No movie in recent memory has been a sharper dissection of the double standards that exist between men and women than Macedonian comedy-drama God Exists, Her Name is Petrunya.
Using a true-life event as its jumping off point, the film revolves around the title character (comic stage performer Zorica Nusheva in her screen debut), a 30-something woman living at home with her parents in a rundown suburb of Stip, Macedonia. Petrunya is intelligent – a straight-A student throughout college, she has a university degree in history. She’s also full of personality, as evident by her sparky interactions with her family and friends. However, by the time we meet her, she’s clearly in a rut. With a facial expression mostly pitched somewhere between sadness and anger and her deadpan delivery, it’s as if the joy has been snuffed out of her life.
Set entirely over a day, from the moment the movie begins we start to understand why Petrunya is in this emotional state. It opens with our hero standing alone in an abandoned rundown swimming pool, something which may have once represented prosperity and wealth but now stands for the opposite. The starkness of Petrunya’s town reinforces this, as does the fact that despite her degree the woman has not been able to find employment in her field.
As one character notes: “It’s 2018 but it still feels like the dark ages in Macedonia,” a statement with a few other meanings. The Orthodox Christian Church still maintains a lot of power in Stip, running various religious events which exclude women. This patriarchal dominance seems to have infected the town, something first evident when Petrunya goes for a job interview. Applying to either be a secretary or a seamstress (which as her mother hints is all she can expect), she is degraded as the interviewer makes several lewd comments. Then walking home, she is cat-called by a group of men driving past her.
Emotionally worn down, she witnesses the beginning of the annual Epiphany Cross Dive, a real religious ceremony where a parish priest throws a cross into an icy river. Men then plunge into the water to fight for the object. The person who retrieves it is said to have good luck for the year. In the spur of the moment, believing she deserves some fortune in her life, Petrunya dives in too and manages to retrieve the item. As men chase her for the cross and confused religious officials look on, Petrunya goes briefly on the run – before getting snagged by the police and brought in for questioning.
It’s from here co-writer-director Teona Strugar Mitevska breaks from reality – in 2014, the real-life person was forced to give back the cross immediately – using the bottled police station setting as a way for Petrunya to give voice to the voiceless and fight the system. While it looks like the male policemen and church members are interrogating the lead character, in this satire it’s vice-versa.

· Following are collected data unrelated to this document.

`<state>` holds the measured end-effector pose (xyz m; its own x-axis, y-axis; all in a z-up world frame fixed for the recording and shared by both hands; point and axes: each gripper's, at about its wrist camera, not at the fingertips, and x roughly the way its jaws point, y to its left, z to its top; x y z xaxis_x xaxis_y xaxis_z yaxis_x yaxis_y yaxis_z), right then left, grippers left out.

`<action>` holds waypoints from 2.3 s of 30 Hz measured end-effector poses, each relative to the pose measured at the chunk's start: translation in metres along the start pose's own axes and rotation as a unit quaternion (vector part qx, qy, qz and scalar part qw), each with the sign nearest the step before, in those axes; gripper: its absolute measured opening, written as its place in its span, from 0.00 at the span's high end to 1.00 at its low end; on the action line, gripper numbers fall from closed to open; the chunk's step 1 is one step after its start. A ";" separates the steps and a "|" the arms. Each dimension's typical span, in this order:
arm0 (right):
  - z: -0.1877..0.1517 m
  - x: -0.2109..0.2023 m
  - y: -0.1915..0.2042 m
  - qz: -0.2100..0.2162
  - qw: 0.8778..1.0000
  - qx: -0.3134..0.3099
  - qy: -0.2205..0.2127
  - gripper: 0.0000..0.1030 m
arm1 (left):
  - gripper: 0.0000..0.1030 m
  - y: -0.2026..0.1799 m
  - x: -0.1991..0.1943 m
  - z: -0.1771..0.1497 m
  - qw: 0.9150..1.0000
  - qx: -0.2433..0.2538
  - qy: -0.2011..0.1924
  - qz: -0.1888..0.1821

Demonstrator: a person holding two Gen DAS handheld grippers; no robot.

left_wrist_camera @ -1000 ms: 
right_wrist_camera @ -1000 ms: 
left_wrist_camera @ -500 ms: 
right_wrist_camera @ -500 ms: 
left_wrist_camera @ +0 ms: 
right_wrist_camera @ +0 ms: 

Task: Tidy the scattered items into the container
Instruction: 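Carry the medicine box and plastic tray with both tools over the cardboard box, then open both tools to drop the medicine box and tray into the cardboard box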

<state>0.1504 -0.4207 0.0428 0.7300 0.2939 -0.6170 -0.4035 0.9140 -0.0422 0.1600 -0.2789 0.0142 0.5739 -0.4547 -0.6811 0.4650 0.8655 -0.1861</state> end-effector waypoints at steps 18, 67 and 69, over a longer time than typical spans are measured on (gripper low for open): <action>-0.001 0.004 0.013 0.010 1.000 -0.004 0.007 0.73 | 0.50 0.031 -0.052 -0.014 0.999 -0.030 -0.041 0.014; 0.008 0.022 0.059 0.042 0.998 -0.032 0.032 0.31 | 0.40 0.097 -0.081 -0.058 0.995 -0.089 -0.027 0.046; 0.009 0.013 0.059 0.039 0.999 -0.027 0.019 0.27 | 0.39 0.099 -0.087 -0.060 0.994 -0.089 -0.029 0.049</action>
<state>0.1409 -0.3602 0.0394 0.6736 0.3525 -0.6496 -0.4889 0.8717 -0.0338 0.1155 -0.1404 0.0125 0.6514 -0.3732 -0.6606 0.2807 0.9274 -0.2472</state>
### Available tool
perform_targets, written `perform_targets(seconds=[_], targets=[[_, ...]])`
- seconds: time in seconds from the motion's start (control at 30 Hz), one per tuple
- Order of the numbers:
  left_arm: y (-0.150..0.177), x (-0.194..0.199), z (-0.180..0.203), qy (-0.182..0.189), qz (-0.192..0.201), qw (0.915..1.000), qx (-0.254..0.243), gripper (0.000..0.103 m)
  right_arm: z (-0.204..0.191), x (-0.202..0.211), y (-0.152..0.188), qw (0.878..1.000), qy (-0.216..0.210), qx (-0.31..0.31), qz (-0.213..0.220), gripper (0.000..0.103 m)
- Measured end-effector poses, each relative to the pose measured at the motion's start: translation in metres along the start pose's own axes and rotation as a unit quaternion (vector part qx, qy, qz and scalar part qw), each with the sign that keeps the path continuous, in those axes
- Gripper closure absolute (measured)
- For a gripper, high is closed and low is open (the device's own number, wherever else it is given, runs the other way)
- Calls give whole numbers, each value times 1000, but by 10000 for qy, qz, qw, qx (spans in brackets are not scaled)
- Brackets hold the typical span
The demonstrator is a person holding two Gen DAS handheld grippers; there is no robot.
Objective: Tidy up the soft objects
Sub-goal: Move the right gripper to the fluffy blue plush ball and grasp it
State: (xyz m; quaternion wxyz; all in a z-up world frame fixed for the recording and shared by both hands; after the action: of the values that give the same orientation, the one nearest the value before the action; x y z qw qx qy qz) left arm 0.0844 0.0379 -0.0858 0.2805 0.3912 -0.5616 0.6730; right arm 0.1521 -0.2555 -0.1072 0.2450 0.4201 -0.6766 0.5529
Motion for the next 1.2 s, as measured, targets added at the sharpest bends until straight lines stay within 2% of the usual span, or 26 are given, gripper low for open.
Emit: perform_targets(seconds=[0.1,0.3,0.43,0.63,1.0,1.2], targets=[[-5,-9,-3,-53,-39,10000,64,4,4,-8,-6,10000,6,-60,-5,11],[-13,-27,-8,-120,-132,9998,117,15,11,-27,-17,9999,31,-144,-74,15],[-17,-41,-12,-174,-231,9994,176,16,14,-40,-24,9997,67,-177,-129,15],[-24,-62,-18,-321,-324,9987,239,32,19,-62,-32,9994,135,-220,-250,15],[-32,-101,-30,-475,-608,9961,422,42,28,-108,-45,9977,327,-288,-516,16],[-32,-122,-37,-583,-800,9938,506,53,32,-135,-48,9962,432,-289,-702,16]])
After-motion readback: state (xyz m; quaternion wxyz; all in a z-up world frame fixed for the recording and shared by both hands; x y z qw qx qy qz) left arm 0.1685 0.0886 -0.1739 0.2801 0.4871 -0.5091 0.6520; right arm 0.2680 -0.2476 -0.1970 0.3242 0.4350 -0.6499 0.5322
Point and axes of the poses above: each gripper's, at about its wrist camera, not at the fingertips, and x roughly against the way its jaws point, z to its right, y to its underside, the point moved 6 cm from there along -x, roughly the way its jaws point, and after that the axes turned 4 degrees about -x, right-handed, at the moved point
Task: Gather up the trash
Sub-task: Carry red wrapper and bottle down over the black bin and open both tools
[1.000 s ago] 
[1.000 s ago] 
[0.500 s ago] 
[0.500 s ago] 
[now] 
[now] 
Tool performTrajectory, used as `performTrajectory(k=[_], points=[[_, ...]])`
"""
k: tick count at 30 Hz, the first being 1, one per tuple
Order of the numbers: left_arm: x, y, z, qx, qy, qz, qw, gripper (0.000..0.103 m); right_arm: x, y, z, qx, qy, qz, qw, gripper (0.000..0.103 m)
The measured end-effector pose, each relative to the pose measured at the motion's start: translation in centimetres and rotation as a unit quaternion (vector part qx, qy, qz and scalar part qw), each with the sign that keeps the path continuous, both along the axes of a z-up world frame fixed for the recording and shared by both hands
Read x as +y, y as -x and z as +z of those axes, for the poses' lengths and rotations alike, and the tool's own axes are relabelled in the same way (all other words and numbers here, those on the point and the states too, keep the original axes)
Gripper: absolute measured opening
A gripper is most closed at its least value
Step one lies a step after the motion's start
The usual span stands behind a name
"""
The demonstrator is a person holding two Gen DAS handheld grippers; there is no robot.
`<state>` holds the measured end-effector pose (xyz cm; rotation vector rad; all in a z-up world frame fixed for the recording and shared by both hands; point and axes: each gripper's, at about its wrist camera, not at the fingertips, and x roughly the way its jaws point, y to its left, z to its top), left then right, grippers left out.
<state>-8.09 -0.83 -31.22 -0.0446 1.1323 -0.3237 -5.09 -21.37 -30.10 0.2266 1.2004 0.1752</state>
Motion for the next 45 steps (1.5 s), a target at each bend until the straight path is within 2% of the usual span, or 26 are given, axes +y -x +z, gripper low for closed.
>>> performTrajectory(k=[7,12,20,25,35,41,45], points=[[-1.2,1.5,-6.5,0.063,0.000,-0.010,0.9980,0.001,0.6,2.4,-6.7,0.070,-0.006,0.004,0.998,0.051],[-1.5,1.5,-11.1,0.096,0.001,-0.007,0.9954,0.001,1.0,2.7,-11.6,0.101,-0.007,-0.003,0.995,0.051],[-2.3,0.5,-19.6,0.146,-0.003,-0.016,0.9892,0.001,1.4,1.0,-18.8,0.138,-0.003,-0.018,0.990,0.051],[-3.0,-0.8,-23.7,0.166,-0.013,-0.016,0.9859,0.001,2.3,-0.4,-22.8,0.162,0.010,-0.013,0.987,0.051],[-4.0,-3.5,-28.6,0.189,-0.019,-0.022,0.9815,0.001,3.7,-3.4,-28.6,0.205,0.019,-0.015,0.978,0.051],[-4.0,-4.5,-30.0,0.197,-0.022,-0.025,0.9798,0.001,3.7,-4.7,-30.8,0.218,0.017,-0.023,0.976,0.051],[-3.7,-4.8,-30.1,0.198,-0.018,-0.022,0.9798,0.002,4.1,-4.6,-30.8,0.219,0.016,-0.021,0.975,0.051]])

Pretty much every male character, aside from Petrunya’s supportive father (Petar Mircevski) and the one kind cop (Stefan Vujisic), is horrendously stubborn. They are men helping to enforce a patriarchal system which does not hold up under any scrutiny. When asked by Petrunya and other strong female character Slavica (the director’s sister Labina Mitevska), a journalist covering the scandal, why women can’t compete in the ritual with the supposed good luck of the cross going just to men, all the parish priest (Suad Begovski) can muster is variations on: ‘It’s tradition.’
We see his and the Church’s influence over the state in how the police respond to the incident. Knowing they can’t arrest Petrunya because the cross was not stolen but won fair and square, the priest still demands the cops force the woman to hand it back – the latter subjecting her to hours of interrogations to make that happen. The resulting scenes – pitting the now fiercely righteous Petrunya against increasingly frustrated male cops – lead to the movie’s best comedy but also some quietly disturbing moments. One cop tells the lead character: “I have a daughter. She’s nine. She’s polite, well-mannered and pretty. But if I see her behaving like you when she’s older, I’ll break each and every bone in her body.”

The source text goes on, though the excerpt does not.